» Exercise details
For this exercise, restate every line below word for word and drop the images.

» Given data
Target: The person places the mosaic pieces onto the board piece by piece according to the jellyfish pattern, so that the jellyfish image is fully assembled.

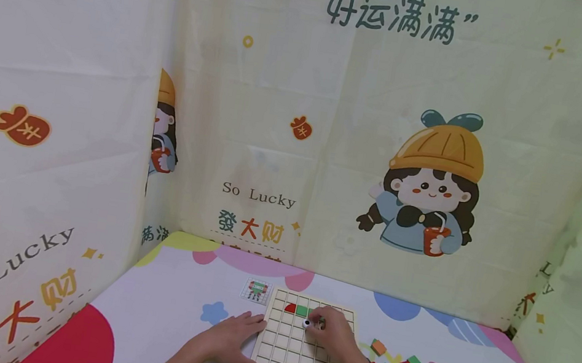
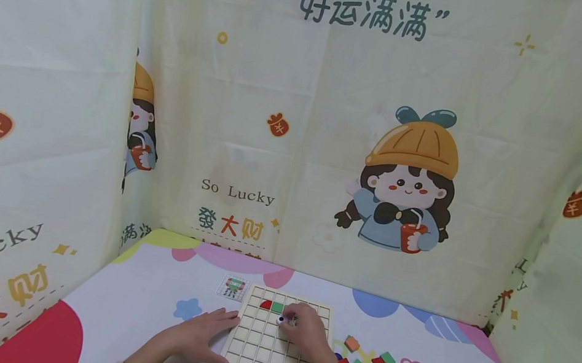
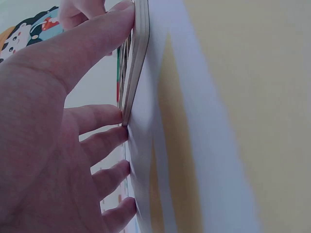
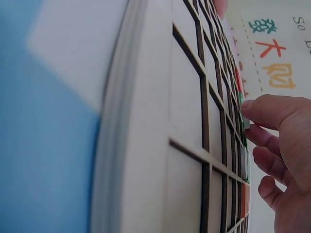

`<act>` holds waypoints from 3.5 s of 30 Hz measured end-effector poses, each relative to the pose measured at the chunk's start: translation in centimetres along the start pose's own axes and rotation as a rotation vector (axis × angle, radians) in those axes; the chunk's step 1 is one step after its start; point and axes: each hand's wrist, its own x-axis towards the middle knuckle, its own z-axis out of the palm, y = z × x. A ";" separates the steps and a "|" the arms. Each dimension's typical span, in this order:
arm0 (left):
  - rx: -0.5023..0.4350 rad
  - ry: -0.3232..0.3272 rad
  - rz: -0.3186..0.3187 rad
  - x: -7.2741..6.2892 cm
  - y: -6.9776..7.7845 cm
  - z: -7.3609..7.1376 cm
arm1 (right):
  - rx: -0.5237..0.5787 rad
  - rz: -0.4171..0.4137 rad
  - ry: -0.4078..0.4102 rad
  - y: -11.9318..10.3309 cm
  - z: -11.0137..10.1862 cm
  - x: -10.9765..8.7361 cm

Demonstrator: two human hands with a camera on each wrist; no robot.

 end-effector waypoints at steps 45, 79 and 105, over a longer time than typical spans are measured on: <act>0.003 0.000 0.001 0.3 -0.1 0.2 | 0.064 0.069 0.000 -1.3 -0.9 -0.4; -0.032 -0.024 -0.035 0.1 0.5 -0.2 | -0.076 0.335 0.113 5.3 -8.1 -6.3; -0.022 -0.017 -0.024 0.3 0.3 0.0 | -0.096 0.458 0.044 8.1 -8.1 -7.1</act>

» Solution for this task
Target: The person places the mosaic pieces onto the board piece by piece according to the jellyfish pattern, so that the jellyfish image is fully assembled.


`<act>` holds waypoints from 3.5 s of 30 Hz measured end-effector poses, each relative to the pose measured at the chunk's start: translation in centimetres along the start pose's own axes and rotation as a rotation vector (axis × angle, radians) in those axes; the chunk's step 1 is one step after its start; point and axes: each hand's wrist, its own x-axis towards the middle knuckle, its own z-axis out of the palm, y = z × x. A ";" separates the steps and a "|" the arms. Each dimension's typical span, in this order:
arm0 (left):
  - rx: -0.5023..0.4350 rad
  - ry: -0.3232..0.3272 rad
  - rz: -0.3186..0.3187 rad
  - x: -7.2741..6.2892 cm
  - y: -6.9776..7.7845 cm
  - z: -7.3609..7.1376 cm
arm1 (right):
  - rx: -0.5237..0.5787 rad
  - rz: -0.4171..0.4137 rad
  - ry: -0.4078..0.4102 rad
  - y: -11.9318..10.3309 cm
  - z: -11.0137..10.1862 cm
  - x: -10.9765..8.7361 cm

Demonstrator: two human hands with a camera on each wrist; no robot.

 end-effector waypoints at steps 45, 79 and 105, over a longer time than typical spans are measured on: <act>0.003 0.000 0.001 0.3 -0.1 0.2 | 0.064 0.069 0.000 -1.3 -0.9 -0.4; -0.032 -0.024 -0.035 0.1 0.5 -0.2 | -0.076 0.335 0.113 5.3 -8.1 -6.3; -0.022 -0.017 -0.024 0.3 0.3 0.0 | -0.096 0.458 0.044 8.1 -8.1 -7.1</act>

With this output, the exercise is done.